Mark Norell: Really what I...I shouldn't say 'I' but my group, including my students and my colleagues and stuff in China and elsewhere, what we are interested in looking at is the transition from what people have traditionally called dinosaurs to what people have traditionally called birds. I think that over the last 20 years that line has really been blurred. It's very similar to human evolution when 100 years ago it was pretty clear what was human and what was non-human, because basically you had modern humans and you had a few cavemen fossils kicking around Europe, but with the great discoveries, especially from east Africa, of Australopithecus materials, the Homo erectus stuff from central Asia and everything else, the line between what's human and non-human has really blurred, to the point even that it's something which some anthropologists won't even talk about because you can't even really define it.

Well, similarly in the colloquial name 'birds' also...we used to think that birds are special because they have feathers, they have wish bones, they have hollow bones, they brood their nests, they have an advanced socio-biology, they have all these other sorts of things, an advanced metabolism.
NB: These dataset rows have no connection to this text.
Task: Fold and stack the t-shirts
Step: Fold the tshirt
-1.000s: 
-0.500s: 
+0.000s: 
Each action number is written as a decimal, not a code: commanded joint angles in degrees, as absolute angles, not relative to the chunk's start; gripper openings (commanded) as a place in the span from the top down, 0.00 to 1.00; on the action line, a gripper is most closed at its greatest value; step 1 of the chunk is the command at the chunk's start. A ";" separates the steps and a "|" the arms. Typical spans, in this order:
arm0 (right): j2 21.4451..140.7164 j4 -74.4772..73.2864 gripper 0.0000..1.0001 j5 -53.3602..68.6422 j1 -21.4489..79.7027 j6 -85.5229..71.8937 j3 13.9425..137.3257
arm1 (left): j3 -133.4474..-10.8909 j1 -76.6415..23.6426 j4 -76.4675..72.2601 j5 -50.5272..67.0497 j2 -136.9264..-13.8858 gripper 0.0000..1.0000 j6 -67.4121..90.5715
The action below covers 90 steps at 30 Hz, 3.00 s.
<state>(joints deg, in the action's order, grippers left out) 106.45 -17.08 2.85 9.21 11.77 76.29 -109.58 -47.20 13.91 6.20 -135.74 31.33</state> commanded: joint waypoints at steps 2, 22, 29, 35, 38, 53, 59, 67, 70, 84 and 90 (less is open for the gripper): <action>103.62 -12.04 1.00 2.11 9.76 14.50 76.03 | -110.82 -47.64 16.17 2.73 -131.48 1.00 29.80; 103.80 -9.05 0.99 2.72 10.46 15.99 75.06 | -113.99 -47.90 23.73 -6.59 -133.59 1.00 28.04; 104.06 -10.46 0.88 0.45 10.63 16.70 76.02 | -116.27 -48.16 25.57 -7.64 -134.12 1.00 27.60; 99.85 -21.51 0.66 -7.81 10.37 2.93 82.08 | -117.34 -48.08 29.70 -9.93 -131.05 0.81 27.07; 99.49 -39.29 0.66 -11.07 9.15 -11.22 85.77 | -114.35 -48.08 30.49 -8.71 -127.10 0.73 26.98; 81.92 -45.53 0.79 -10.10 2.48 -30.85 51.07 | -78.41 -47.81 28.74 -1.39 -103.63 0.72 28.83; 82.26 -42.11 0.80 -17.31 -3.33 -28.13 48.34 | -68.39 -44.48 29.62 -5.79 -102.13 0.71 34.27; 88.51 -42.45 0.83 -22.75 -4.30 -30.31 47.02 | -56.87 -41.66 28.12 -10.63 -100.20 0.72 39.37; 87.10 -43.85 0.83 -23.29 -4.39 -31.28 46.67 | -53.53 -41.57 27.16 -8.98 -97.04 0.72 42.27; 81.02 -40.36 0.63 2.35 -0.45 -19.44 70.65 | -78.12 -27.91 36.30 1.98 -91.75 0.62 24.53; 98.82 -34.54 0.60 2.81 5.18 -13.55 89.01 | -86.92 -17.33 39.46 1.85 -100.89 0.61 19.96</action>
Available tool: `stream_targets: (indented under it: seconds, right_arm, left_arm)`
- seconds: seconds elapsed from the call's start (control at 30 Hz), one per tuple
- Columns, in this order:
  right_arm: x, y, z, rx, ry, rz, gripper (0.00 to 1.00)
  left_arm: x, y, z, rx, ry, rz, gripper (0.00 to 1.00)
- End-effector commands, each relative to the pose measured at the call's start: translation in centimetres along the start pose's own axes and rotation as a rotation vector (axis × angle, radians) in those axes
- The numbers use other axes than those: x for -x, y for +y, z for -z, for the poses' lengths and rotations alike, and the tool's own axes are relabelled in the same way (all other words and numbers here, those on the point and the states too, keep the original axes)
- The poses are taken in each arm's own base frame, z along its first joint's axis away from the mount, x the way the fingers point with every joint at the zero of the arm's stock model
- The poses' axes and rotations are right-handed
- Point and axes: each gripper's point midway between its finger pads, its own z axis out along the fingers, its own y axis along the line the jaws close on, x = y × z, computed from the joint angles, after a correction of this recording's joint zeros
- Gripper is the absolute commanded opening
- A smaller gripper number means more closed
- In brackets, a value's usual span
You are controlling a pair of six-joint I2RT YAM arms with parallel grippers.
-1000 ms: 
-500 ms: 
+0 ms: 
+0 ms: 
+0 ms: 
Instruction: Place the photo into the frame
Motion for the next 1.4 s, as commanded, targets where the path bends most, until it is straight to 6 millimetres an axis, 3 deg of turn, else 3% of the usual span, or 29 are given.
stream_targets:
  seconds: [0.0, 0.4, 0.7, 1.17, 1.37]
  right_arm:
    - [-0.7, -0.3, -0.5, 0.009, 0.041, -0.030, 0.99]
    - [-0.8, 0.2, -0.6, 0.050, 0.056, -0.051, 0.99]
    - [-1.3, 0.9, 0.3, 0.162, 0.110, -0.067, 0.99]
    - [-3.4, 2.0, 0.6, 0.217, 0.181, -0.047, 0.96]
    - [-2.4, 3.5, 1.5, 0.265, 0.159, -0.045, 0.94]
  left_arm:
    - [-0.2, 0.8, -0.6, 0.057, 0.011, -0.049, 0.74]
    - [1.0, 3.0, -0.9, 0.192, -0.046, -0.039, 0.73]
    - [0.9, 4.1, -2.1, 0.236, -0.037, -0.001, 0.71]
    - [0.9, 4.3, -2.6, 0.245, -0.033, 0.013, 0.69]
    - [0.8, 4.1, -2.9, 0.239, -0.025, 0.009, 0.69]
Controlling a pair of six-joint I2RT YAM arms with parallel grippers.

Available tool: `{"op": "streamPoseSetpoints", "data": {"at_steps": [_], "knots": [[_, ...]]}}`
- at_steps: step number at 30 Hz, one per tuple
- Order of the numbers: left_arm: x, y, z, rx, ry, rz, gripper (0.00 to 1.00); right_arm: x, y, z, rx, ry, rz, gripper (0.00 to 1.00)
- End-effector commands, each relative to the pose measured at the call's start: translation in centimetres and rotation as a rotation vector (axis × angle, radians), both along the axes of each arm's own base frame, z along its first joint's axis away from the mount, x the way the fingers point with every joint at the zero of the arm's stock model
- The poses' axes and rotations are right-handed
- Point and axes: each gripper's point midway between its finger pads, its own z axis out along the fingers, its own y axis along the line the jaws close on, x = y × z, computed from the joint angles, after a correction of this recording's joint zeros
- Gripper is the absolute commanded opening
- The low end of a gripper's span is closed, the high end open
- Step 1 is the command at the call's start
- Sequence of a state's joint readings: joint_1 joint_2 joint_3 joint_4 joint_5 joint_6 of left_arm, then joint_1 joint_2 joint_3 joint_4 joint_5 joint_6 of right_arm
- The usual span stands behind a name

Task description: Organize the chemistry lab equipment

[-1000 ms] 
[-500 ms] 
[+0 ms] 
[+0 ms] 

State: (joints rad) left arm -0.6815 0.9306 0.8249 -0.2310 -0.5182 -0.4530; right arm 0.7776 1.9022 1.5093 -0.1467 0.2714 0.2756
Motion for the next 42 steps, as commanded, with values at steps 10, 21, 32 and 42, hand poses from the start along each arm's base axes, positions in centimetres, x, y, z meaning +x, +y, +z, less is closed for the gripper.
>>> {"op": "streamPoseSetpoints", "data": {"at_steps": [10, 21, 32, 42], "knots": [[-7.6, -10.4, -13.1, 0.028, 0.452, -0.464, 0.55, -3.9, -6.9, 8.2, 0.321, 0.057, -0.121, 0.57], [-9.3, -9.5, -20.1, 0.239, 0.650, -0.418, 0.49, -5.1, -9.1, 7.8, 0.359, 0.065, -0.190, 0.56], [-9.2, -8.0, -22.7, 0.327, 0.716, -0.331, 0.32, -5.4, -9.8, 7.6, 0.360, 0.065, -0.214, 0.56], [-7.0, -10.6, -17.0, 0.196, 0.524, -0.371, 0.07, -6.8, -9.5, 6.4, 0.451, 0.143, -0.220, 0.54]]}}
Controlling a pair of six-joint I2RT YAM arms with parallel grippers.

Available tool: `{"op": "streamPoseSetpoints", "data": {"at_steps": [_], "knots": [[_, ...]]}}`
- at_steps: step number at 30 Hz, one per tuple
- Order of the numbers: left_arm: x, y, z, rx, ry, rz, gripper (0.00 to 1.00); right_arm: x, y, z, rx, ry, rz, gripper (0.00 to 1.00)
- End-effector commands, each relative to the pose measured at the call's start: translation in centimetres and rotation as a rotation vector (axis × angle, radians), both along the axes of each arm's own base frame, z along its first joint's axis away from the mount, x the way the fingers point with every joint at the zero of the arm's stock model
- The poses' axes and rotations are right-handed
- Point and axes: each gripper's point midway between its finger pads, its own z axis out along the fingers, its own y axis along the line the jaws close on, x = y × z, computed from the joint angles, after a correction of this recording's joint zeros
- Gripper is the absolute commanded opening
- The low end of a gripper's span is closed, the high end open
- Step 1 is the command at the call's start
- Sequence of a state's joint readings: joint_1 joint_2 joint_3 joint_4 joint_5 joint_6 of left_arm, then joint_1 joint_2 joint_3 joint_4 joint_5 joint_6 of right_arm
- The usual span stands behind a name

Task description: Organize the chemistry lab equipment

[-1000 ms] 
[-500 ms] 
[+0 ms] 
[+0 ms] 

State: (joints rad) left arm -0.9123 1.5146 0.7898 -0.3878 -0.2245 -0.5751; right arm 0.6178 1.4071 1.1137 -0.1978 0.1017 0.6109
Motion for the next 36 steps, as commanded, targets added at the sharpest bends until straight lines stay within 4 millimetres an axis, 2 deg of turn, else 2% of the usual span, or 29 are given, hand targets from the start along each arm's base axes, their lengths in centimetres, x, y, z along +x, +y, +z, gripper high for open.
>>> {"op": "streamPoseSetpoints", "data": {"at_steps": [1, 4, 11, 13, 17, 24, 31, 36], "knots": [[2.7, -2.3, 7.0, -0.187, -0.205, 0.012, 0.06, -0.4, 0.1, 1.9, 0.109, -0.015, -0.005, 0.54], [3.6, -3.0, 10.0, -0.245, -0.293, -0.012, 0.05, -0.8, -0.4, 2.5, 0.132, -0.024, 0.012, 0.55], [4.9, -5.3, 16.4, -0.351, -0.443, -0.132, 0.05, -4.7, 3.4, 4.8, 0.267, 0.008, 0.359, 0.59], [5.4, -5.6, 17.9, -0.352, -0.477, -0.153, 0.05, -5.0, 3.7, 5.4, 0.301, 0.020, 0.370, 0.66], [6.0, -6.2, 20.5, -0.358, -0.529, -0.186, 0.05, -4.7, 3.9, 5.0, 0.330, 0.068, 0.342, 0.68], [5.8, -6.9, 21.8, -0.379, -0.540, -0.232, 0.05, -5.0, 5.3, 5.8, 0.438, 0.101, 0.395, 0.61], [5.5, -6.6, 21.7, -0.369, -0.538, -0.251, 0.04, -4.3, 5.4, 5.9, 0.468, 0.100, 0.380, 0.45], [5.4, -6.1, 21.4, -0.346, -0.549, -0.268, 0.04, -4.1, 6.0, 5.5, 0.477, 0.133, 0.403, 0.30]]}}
Well, all of those attributes which I just named are now found in non-avian dinosaurs. We have evidence that tyrannosaurus was feathered. We have evidence that non-avian dinosaurs like velociraptor and oviraptor and stuff sat on their nests and brooded them. We know that tyrannosaurus rex, as well as much more primitive therapods than it, had wish bones. So all these attributes are being forced further and further down the tree which is just giving us a very, very different picture of how birds were put together and some of the evolutionary modifications and the timing of those modifications, which arguably at 10,000 species is the most successful vertebrate terrestrial group on the planet.

Robyn Williams: When you go across from the museum here to Central Park and you look at the pigeons and other birds, what do you think of them?

Mark Norell: Actually it depends on the bird. The pigeons, I wish they'd go away! But I don't think about it that much but I like to think that the work that my group has done, that we've given a new appreciation for birds and really shown them to be what they are; living dinosaurs.

Robyn Williams: Mark Norell, curator of fossils at the American Museum of Natural History in New York.